# Required action:
Without the pictures, set down everything in the listing exactly.

────

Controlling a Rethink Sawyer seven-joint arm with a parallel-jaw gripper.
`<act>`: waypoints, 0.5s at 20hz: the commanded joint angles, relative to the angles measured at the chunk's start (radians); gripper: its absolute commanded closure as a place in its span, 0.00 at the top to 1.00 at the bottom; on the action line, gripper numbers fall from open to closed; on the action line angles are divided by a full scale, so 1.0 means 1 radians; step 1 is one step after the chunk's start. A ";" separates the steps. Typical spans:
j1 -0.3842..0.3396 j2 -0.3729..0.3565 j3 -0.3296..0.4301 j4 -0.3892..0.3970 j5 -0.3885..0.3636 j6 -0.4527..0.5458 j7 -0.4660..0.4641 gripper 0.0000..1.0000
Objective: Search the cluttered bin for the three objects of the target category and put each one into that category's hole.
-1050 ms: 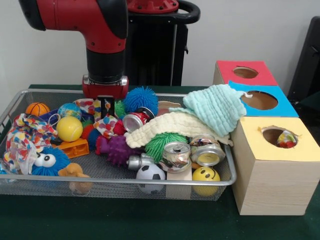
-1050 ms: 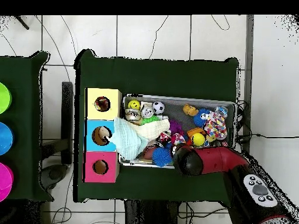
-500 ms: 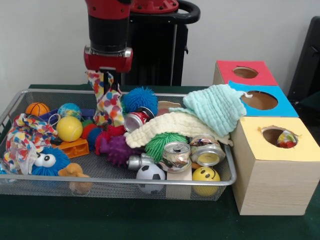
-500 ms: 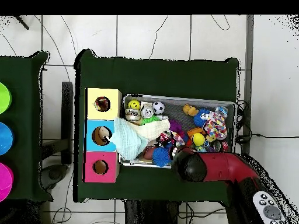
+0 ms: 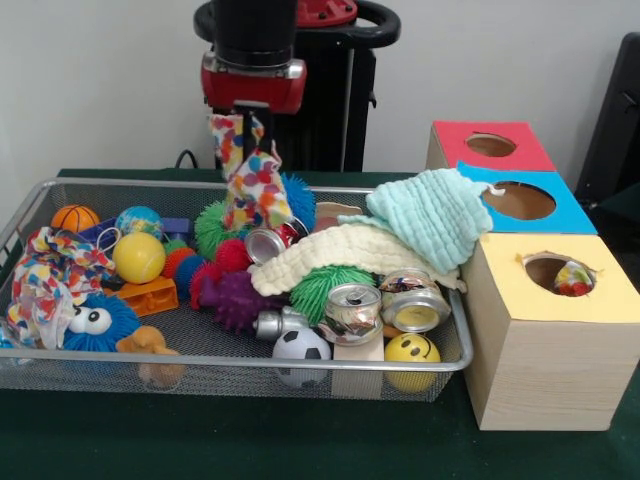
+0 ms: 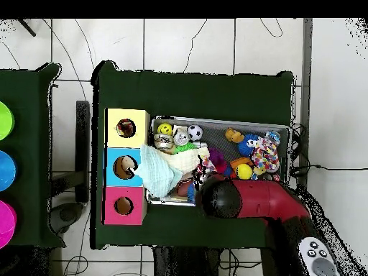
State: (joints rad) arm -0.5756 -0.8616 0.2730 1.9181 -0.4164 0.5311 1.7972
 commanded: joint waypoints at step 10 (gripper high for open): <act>0.263 -0.079 -0.084 -0.050 0.245 0.131 0.295 0.00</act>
State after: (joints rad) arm -0.3735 -0.9021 0.2423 1.9165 -0.2783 0.5326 1.7976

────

# Task answer:
Controlling a Rethink Sawyer seven-joint arm with a parallel-jaw gripper.
`<act>`: waypoints, 0.5s at 20hz: the commanded joint angles, relative to the angles measured at the chunk's start (radians); gripper: its absolute commanded closure as a place in its span, 0.00 at the top to 1.00 at the bottom; on the action line, gripper numbers fall from open to closed; on the action line angles are divided by a full scale, so 1.0 means 1 radians; step 1 is one step after the chunk's start. A ";" separates the steps. Typical spans:
j1 -0.3842..0.3396 j2 -0.3729..0.3565 j3 -0.3296..0.4301 j4 -0.3892..0.3970 j5 -0.3885..0.3636 j6 -0.4527..0.5458 j7 -0.4660..0.4641 gripper 0.0000..1.0000
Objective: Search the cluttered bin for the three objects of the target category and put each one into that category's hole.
-1050 ms: 
-1050 ms: 
-500 ms: 
-500 ms: 
+0 ms: 
+0 ms: 
State: (joints rad) arm -0.5756 -0.8616 0.2730 1.9181 -0.4164 0.5311 1.7972
 commanded: joint waypoints at step 10 (gripper high for open): <act>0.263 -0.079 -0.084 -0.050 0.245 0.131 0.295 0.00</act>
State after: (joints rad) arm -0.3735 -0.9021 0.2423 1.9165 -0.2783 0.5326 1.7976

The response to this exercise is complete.